After reading through many other posts here it's become clear that as personal-scale weapons, lasers pretty much suck. Heating the surface of something is a poor way to inflict damage.
You've been reading the wrong posts.
A suitably intense laser pulse (may joules delivered in microseconds, or shorter, giving peak powers of many megawatts at a minimum) flashes a small portion of the target into plasma. The plasma expands rapidly, causing mechanical damage to the material around the target spot, eke. explosive vaporization. This tears softer material, fractures harder kinds. The puff of plasma dissipates in an instant (it will be moving supersonically in air, I believe) and a second pulse delivered shortly after the first will deepen and widen the hole. Repeat until you've bored a hole through the target, reached depth limits caused by target materials an optics, or the target moves out of the way.

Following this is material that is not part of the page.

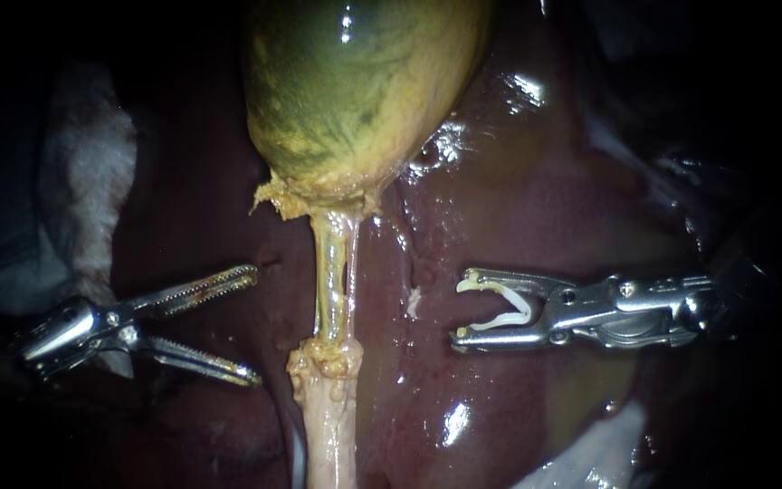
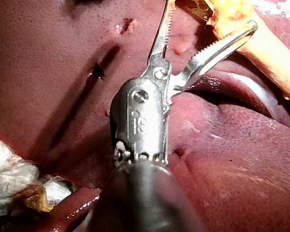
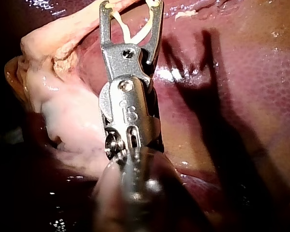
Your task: Grabbing gallbladder
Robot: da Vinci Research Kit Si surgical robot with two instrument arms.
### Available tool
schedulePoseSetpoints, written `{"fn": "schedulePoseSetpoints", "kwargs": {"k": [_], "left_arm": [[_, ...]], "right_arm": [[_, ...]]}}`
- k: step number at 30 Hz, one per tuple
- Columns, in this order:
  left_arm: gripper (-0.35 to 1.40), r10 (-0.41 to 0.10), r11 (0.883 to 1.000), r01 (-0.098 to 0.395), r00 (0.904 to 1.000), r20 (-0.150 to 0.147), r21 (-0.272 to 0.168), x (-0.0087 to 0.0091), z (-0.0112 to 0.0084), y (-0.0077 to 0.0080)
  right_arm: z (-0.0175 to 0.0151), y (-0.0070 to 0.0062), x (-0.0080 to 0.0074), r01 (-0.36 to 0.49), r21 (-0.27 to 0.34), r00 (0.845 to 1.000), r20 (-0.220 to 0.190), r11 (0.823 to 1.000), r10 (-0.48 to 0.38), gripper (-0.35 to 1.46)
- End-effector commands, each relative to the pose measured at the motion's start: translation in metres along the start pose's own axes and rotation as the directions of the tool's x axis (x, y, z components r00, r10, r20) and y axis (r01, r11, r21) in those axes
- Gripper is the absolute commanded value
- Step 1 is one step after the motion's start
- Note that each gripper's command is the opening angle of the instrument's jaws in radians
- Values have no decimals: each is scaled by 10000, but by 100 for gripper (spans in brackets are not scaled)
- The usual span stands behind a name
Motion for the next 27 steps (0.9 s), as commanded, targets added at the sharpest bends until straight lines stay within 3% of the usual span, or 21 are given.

It doesn't kill by burning the target, but by drilling clean through it. Admittedly, this isn't much like a scifi laser, slicing neatly through things, but perhaps a little more like a scifi blaster, but it isn't quite so far away as you might think. Rayleigh scattering in air is strongly wavelength dependent, so green or blue beams are more clearly visible than red for the same beam power. Bright beams are undesirable (because you want that energy to zap the target, not look pretty) but are unavoidable which is perhaps what you were looking for.
A beam modulated to produce multiple short pulse trains, each pulse train spaced from the next by a brief moment, could be played across the target and drill multiple channels through it, potentially enough together that the remaining material (if any) is insufficiently strong to hold it together. You won't get clean wound edges, and they might not glow, but you have unambiguously just sliced something up with a big ol' glowing beam of death. It'll probably make a loud bang or buzz, though. Not "pew". Sorry.

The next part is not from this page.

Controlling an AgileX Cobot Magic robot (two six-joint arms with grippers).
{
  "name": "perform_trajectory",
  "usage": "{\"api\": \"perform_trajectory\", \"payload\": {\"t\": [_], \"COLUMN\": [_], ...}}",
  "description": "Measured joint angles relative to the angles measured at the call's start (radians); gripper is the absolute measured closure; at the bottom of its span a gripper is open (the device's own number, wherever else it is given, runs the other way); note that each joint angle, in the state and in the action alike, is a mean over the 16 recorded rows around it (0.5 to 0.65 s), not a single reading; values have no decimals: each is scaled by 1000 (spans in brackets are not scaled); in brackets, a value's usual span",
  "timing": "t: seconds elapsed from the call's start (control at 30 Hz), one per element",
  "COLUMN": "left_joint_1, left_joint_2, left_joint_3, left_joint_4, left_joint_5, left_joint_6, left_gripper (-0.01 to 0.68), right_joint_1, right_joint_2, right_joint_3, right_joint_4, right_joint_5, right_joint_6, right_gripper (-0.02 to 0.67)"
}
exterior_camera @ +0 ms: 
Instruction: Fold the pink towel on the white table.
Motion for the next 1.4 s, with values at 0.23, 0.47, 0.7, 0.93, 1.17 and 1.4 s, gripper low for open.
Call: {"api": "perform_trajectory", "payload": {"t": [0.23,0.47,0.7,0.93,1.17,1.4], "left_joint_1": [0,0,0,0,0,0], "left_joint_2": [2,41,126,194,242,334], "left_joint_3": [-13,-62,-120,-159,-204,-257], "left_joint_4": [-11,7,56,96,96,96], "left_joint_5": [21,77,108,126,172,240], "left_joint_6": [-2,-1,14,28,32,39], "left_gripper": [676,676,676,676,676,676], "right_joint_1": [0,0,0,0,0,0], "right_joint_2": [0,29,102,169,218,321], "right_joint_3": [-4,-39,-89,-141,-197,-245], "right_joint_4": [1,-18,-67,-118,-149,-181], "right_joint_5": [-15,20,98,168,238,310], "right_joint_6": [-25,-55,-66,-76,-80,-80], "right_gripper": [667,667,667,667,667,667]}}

As much as it pains me to admit it though, lasers do have issues with atmospheric breakdown and so their effectiveness becomes sharply limited in rain, or cloud, or very dusty or smoky air, especially if your enemies can make very tough and highly refractory armor out of some kind of nanotube composite.

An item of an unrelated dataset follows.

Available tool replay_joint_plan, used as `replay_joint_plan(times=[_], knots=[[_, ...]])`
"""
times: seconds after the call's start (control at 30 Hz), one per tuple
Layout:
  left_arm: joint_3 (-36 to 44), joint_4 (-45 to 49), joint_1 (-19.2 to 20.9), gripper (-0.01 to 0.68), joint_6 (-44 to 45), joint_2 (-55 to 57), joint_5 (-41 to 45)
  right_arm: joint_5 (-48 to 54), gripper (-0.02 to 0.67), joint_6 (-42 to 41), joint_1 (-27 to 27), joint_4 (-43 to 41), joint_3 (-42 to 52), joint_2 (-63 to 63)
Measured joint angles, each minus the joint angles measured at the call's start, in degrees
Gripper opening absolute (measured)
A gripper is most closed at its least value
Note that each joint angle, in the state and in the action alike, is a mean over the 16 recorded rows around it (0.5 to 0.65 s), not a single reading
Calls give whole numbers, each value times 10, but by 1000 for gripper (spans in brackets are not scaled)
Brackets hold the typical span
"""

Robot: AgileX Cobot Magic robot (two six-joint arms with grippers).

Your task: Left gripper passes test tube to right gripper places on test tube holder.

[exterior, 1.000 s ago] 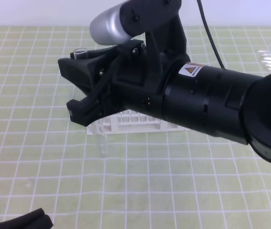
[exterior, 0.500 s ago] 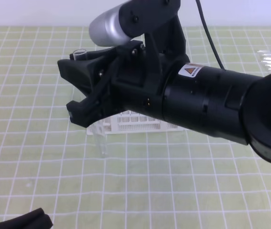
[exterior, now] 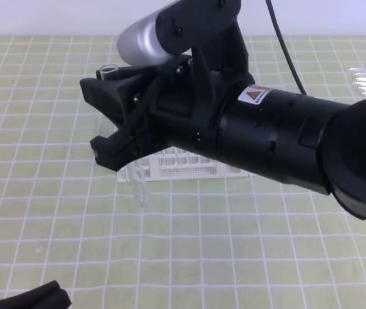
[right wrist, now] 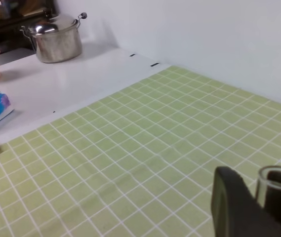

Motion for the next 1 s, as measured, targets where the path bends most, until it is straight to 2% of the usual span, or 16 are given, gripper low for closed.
replay_joint_plan(times=[0.13,0.27,0.37,0.73,0.87,1.0], knots=[[0,0,0,9,0,0,0,-8,9,9,-15,-13,7,0],[-2,0,0,9,-1,-1,-1,-38,9,65,-36,-70,26,0],[-2,0,0,9,-1,-1,-1,-84,9,149,-55,-154,48,1],[0,0,0,9,0,0,1,-311,9,524,-111,-542,130,16],[0,0,0,9,0,0,2,-355,9,585,-120,-610,128,41],[0,0,0,9,0,0,2,-368,9,593,-122,-624,108,77]])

a thin (3mm or so) stream of white-hot liquid metal electromagnetically accelerated to hypersonic velocity.
Liquids really aren't very useful as projectiles. Even the nicest, smoothest laminar jet will diverge and deform because you can't perfectly accelerate each particle in the same direction at the same speed and even if you could thermal effects (which will be quite strong in molten metal!) will cause jet-disrupting effects. In order to maximize penetration, you need long, narrow and perfectly straight penetrators, and a swept liquid jet isn't really that. It'll slice an unarmored human in half, but you can do that with explosive projectiles from conventional weapons, too.
If you can produce a hypersonic jet, you're probably just as capable of shooting a rapid stream of needle-like projectiles, too. You can save all the energy you would have used melting the metal and against soft or lightly-armored targets you'll slice em up well enough.
A laser-evacuated vacuum channel will probably collapse too quickly to be of use, though, for any kind of solid projectile. Those things make more sense for shooting fast (eg. > or >> .14c) particle beams through, and whilst those can be glowy beams o' death that can melt things in half, the major problem you (and everyone nearby) will face is the horrendous amount of radiation they'll spray out in all directions to the point where there'll be only a short span of time between people going "ooh" at how awesome and badass you look, and "argh" as fatal radiation poisoning sets in.
Back to the drawing board with you, I think.